What Determines Your Life Experience?
From the “Life is Meant to Work” Audio Course
Our perception of reality is extremely impressionable, and can change from moment to moment, depending on how we interpret the experiences we have in life. We can feel up or down, depending on if things are going our way or not. If, for example, money is currently abundant, or we just got a new client, we may feel that life is good and feel very empowered. But maybe the next week, we lose several clients, and our boy or girl friend leaves us, and our best friend is angry at us. And this then triggers limiting decisions*, such as we are a failure. And so then we may feel very negatively about life. And then, perhaps, the following month the person we have a crush on calls and asks us on a date, and business sales start coming in. And for the moment we are no longer feeling like a failure. Most people define their experience of reality according to what is happening in the external world around them. And that puts us in a very disempowered position, because we are dependent on what the world around us does, and how it responds to us, for our sense of well-being.

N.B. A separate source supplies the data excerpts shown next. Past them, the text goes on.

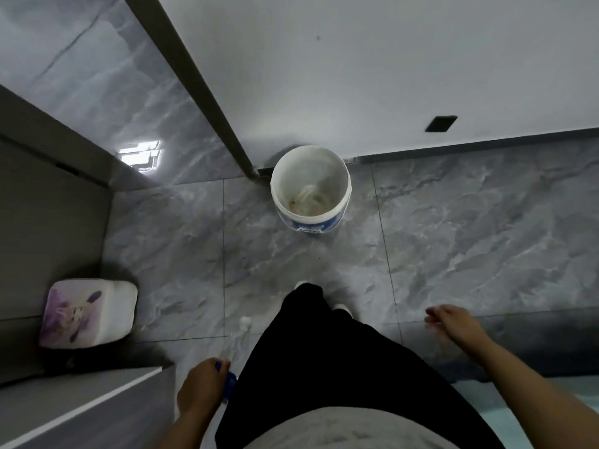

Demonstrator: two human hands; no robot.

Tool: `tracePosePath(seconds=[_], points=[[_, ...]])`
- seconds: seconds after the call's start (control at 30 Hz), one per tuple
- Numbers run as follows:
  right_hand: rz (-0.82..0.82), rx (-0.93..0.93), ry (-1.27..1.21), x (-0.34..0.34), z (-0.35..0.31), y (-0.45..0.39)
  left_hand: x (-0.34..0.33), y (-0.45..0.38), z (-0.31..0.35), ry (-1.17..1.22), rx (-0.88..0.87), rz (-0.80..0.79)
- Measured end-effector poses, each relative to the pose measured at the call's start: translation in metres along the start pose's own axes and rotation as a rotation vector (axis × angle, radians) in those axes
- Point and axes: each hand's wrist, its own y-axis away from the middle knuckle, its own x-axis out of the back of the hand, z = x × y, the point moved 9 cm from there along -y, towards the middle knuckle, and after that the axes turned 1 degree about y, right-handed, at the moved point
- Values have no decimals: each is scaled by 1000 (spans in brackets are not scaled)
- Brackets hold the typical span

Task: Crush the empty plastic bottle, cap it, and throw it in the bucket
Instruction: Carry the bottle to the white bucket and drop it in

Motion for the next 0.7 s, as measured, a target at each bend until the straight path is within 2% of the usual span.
tracePosePath(seconds=[0.17, 0.47, 0.7], points=[[24, -54, 43, -1, -32, -28, 37, -44, 37, 2, 20, -24], [29, -179, 96, -2, -61, -69, 122, -121, 167, -12, -98, 19], [-31, -133, 81, -11, -149, -127, 137, -178, 249, 32, -92, 84]])
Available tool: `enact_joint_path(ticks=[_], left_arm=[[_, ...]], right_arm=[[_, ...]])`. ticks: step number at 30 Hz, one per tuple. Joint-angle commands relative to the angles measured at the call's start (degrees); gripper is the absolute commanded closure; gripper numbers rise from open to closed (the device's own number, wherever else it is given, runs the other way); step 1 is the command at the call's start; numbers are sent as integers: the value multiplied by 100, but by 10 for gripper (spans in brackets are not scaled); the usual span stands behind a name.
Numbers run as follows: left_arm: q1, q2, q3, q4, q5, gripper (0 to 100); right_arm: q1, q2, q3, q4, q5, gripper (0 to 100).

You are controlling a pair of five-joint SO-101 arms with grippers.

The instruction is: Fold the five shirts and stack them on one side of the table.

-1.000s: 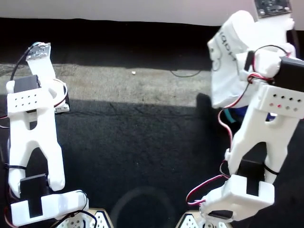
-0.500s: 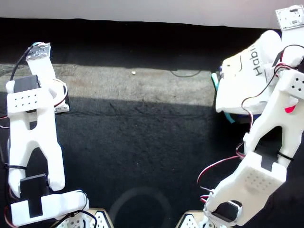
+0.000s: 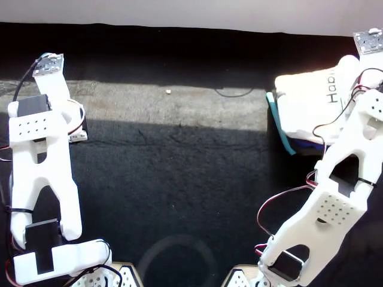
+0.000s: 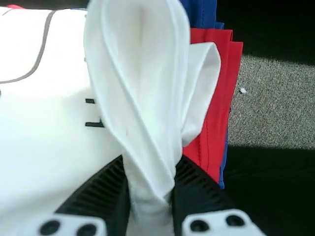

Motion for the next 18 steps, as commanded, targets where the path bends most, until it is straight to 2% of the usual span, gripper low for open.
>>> enact_joint_path(ticks=[1,6,11,13,15,16,18], left_arm=[[57,-207,-31,-79,-62,991],[57,-242,-31,-62,-62,991],[57,-242,-31,-62,-62,991],[57,-242,-31,-70,-62,991],[57,-242,-31,-70,-62,991],[57,-242,-31,-70,-62,991],[48,-242,-31,-62,-62,991]], right_arm=[[154,31,-48,-418,26,793],[321,48,-57,-875,-70,789],[356,57,-980,-778,-1143,790],[268,48,-1402,-409,-1565,837],[119,75,-1780,4,-1618,971],[57,84,-1912,163,-1503,998],[-31,101,-2000,444,-1240,978]])
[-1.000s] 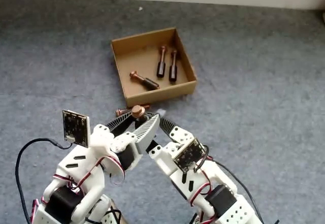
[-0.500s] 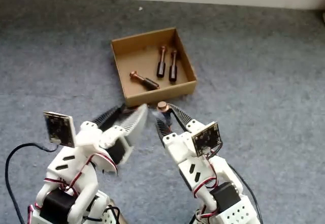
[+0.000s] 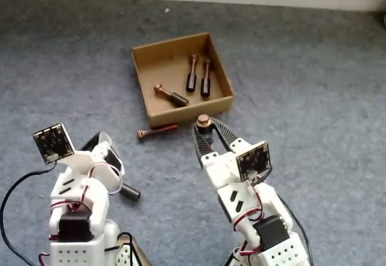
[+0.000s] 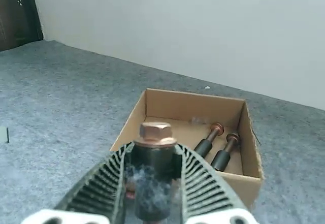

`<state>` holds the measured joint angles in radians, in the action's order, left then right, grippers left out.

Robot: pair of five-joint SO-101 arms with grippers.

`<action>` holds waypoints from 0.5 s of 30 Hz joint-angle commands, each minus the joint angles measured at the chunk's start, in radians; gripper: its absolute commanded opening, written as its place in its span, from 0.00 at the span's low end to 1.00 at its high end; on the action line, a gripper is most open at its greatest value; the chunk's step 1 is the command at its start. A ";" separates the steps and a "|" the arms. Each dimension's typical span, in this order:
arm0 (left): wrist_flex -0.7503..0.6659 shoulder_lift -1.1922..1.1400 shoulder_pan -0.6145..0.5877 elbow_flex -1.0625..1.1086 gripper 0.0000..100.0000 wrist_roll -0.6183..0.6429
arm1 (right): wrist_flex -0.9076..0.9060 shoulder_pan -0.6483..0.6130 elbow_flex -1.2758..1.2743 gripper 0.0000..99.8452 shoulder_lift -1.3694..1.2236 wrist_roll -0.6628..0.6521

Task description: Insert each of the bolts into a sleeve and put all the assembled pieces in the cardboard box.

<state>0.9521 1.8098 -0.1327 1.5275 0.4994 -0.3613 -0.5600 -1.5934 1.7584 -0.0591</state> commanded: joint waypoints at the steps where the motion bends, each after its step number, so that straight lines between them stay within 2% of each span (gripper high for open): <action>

People don’t generally realize that our internal state is caused by our interpretation of how we are affected, rather than something objective out in the world that is happening to us. And we don’t realize that our interpretations are very often a result of projecting our limiting decisions* onto something or someone outside of ourselves. Interpreting our experience of life in this way is orienting our lives around the world external to ourselves as the source we are dependent on, which puts us in an unstable, uncentered state.
Now there are many people who, to a large degree, have a certain amount of emotional stability, and generally create a positive world around them. But depending upon the kind or intensity of how they are affected, they can also be completely knocked off of their usual sense of reality. And, besides individual limiting decisions* being triggered, that has to do with commonly held beliefs about the nature of reality.
We are generally dependent on the extremes of other people’s negative behaviors being controlled in order for us to keep a positive sense of reality. You could say that’s what defines a civilized world. And when we find ourselves in situations in which this extreme is being acted out in our presence, an overwhelming perception of reality that we usually keep in our unconscious gets brought to the surface, like a nightmare or boogeyman. And that’s what makes the idea of someone perpetrating some violent act particularly difficult for us to deal with. It resonates with deep-seated, primal beliefs about the nature of reality.
Perhaps it’s the reason for the popularity of horror films, or the reason there is so much violence in movies and on TV. You could say it brings that material out in the open. But they are not being brought out in a way that can bring truth or healing. And I think that is because the general human consensus is that dark, destructive forces have huge power over us. And the best we can do is keep them submerged in the unconscious — or, from a child’s perspective, in the closet and under the bed.
It’s crucial to understand how subjective, changeable and effectible our experience or perception of reality is, in order to have a choice about what to do about it. Most people believe this instability has to do the nature of reality, and don’t realize that it’s actually internal to themselves. And since the internal process causing it is generally very unconscious, what they end up doing about it is also an unconscious process, which often doesn’t end up serving them.
*Limiting decisions are decisions made usually before the age of 6 or 7 years old, that are some form of deciding that there is something inherently wrong with you, and/or some form of that life doesn’t work — Such as “I am bad,” “I am worthless,” “People can’t be trusted.”